Work through the data below and give the number of lines holding "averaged", nothing more.
[Source data Boundary: Start]
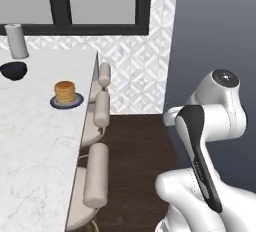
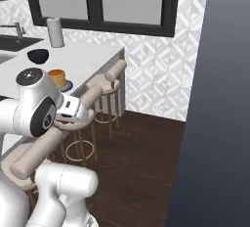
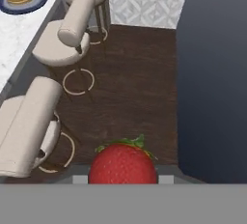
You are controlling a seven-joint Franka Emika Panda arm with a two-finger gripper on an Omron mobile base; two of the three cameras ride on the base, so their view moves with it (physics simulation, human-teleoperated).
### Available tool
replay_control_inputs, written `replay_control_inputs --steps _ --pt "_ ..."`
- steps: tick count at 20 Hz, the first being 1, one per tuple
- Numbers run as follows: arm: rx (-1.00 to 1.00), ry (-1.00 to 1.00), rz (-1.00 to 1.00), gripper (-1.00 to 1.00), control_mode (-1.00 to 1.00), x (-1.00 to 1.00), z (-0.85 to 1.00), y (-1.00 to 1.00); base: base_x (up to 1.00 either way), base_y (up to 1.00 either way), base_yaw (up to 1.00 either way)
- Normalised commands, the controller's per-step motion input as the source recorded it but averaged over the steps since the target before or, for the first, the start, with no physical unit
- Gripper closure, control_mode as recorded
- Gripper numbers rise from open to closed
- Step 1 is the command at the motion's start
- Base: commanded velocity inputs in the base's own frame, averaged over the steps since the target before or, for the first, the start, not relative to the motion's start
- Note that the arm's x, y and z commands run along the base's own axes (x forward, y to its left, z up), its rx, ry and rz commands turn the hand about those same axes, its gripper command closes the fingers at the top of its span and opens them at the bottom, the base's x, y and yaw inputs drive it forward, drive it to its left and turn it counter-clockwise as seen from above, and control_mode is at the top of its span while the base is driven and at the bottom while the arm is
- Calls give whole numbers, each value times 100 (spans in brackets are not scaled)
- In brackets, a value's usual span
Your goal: Take the strawberry from the fridge and place it on top of the pancake, located on the dining counter.
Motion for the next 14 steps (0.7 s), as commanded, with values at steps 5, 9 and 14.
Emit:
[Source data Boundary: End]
→ **Problem solution**
2